Share

Pulang?

"Ya ampunnn!" Sontak Mbak Ida turun dari pelaminan. Bahkan, biduan di panggung menghentikan nyanyiannya karena kejadian ini.

Semua mata mengarah kepadaku, tepatnya ke prasmanan yang keadaannya hancur sebagian. Hanya karena kain alas meja terbawa oleh anakku, Rizki.

"Aduh, kok bisa begini. Ya Allah...." Mbak Ida masih berkoar. Beberapa penjaga makanan nampak sibuk membereskan. Tapi tidak dengan Aidah, istriku melenyapkan keberadaannya sekarang.

"Bapak, gimana ini? Aduuuh!" ujarnya pada Bang Lukman, sementara aku hanya bisa diam, merasa begitu bersalah.

"Beresin! Beresin! Udah, Bu. Tenang. Makanan di dalam 'kan masih banyak."

"Tapi, Pak. Itu satenya banyak banget, lho. Sayang. Yassalaam ...." Mbak Ida menepuk jidatnya sendiri.

"Anak kamu lho, Man. Gara-gara Rizki! Kok nggak dijagain sih? Lagian Ibunya ke mana?" lanjut Mbak Ida membuat rasa bersalahku semakin menjadi.
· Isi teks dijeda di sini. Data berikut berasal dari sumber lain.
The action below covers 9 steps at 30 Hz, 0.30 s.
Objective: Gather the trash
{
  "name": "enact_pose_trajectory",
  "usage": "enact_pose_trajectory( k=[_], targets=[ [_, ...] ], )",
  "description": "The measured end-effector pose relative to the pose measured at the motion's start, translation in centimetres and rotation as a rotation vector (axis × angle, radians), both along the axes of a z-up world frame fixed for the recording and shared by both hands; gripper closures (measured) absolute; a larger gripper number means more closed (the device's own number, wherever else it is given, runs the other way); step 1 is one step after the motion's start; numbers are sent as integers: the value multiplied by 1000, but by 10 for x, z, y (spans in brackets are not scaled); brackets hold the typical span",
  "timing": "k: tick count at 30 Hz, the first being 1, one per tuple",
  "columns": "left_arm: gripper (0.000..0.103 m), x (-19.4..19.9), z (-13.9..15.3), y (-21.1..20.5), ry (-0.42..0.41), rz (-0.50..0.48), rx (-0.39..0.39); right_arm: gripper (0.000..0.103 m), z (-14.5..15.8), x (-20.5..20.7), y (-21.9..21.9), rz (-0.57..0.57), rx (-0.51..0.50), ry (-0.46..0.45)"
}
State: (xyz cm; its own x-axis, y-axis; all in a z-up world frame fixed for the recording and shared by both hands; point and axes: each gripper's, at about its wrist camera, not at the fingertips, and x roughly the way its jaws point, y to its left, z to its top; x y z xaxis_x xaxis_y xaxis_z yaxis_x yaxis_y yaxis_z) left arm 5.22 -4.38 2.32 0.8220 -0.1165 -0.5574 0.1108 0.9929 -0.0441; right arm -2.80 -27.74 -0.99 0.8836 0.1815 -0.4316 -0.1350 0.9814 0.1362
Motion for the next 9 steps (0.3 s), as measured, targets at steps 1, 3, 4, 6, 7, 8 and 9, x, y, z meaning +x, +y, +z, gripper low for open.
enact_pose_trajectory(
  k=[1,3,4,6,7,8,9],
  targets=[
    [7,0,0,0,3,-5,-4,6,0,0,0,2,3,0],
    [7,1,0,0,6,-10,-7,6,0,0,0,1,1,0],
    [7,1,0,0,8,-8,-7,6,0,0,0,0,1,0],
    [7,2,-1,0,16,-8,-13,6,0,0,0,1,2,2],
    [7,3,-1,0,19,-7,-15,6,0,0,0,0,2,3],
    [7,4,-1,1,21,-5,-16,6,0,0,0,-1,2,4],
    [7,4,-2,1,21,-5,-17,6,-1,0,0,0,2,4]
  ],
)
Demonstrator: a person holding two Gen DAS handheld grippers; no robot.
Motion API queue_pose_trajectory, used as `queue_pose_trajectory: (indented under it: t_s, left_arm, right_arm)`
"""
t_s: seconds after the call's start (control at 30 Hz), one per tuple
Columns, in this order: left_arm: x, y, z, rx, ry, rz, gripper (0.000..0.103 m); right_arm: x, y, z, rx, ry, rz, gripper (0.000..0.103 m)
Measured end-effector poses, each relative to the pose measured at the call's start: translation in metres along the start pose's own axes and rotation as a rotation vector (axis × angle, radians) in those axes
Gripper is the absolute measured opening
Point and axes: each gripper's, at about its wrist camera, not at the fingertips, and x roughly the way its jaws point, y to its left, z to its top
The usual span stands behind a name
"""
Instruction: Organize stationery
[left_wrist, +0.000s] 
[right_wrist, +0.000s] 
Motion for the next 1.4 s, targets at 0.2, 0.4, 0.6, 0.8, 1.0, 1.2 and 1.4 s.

"Maaf, Mbak. Tadi aku lagi ngobrol sama Indri. Lagian Rizki udah dititipin sama Ibu, soalnya Aidah 'kan bantu-bantu pagar ayu. Ibu ke mana, sih? Kok bisa begini, duh!" Aku sendiri ikut pening.
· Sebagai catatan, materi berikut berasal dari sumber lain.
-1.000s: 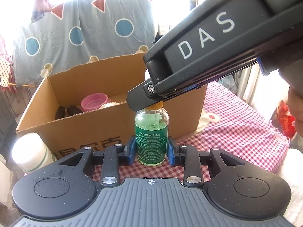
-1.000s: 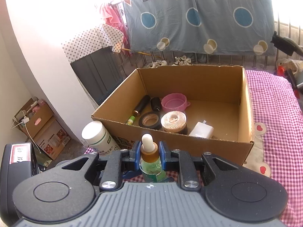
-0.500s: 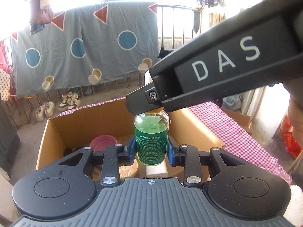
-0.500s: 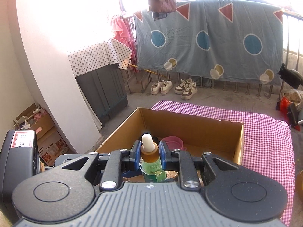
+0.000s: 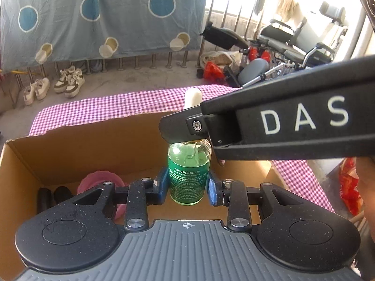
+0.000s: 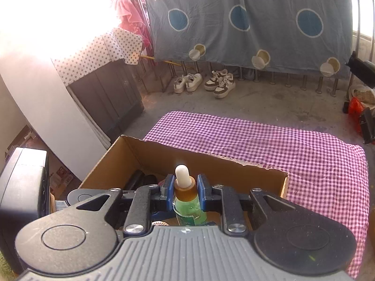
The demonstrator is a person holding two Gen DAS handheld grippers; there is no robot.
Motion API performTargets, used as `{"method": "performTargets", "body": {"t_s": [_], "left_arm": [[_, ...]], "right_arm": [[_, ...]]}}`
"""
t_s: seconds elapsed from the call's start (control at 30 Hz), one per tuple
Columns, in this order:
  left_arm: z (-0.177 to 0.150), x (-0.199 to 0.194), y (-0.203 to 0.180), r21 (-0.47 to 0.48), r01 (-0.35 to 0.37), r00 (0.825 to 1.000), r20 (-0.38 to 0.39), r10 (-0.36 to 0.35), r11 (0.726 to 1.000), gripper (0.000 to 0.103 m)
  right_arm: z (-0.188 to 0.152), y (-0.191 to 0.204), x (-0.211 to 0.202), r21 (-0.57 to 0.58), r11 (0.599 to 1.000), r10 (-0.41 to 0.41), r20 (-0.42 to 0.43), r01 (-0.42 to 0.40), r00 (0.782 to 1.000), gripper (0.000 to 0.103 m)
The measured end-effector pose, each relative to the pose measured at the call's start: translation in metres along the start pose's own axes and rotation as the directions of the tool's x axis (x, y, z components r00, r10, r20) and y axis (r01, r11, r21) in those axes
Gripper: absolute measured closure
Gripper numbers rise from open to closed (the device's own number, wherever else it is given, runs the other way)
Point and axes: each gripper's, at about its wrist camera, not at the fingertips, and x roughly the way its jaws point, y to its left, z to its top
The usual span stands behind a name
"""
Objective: Organize rigid objects
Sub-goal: 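Lift the green dropper bottle with the right gripper and carry it over the box, then lower the dropper bottle into the box and open the right gripper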
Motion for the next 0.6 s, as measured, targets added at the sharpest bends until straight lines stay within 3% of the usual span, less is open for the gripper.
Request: {"method": "performTargets", "body": {"t_s": [0.27, 0.37, 0.43, 0.6], "left_arm": [[0.011, 0.029, 0.022, -0.094, -0.001, 0.992, -0.128, -0.011, 0.996, 0.069], [0.009, 0.037, 0.027, -0.103, -0.042, 0.983, -0.183, 0.023, 0.994, 0.068], [0.008, 0.041, 0.031, -0.137, -0.040, 0.975, -0.223, 0.008, 0.990, 0.067], [0.008, 0.037, 0.039, -0.183, -0.030, 0.976, -0.219, -0.011, 0.983, 0.067]], "right_arm": [[0.004, -0.023, 0.041, 0.028, 0.999, 0.026, -0.061, -0.024, 0.998, 0.081], [0.003, -0.025, 0.050, 0.014, 1.000, 0.020, -0.077, -0.019, 0.997, 0.081], [0.001, -0.025, 0.054, 0.010, 1.000, 0.016, -0.086, -0.015, 0.996, 0.082], [0.001, -0.024, 0.058, -0.006, 1.000, 0.005, -0.086, -0.006, 0.996, 0.082]]}}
"Sudah, sudah! Jangan bikin tambah malu," kata Bang Lukman setengah berbisik.

"Bapak-bapak, Ibu-ibu dan semua tamu terhormat. Maaf atas kejadian yang tidak mengenakkan ini. Silakan kembali menikmatk acara, ya! Mbak penyanyi, yuk dilanjut! Mumpung belum Zuhur!" ucap Bang Lukman terdengar bijak. Lalu dia ikut membantu membereskan alat-alat juga makanan yang berceceran.

Aku pun tak tinggal diam. Sementara Mbak Ida, di sela acara yang kembali berlanjut, dia masih mengomel tak terima.

***

Sampai sore dan acara resepsi selesai, aku belum kunjung bertemu dengan anak istri. Malah yang kutemui adalah Indri, sebelum pulang wanita itu memberikan nomor ponsel untuk disimpan. Katanya takut sewaktu-waktu ada perlu aku atau pun dia bisa mudah menghubungi.

Indri, putri Bapak Warso. Juragan tanah yang terkenal di kampung ini. Sempat akan dijodohkan denganku, bahkan dia sangat dekat dengan ibu dan ketiga kakak perempuanku. Sampai kini malah.

Indri keturunan orang berada tentunya, dia bahkan kuliah dengan mudah tanpa harus memikirkan mahalnya biaya sepertiku. Indri orang yang mahir bersosialisasi, suka berbicara, mudah berbaur.

Dibanding istriku, sifatnya memang lebih humble. Kalau Aidah, dia lebih ke kalem dan pendiam. Pemalu juga. Tapi itu lah yang membuatku jatuh cinta padanya, ketenangannya, kesabarannya, pokoknya dia bisa bikin hatiku adem.

Ditambah, Aidah punya ciri khas wajah yang begitu manis. Indri juga sebenarnya cantik, bahkan tubuhnya lebih semampai dibanding Aidah yang lebih mungil.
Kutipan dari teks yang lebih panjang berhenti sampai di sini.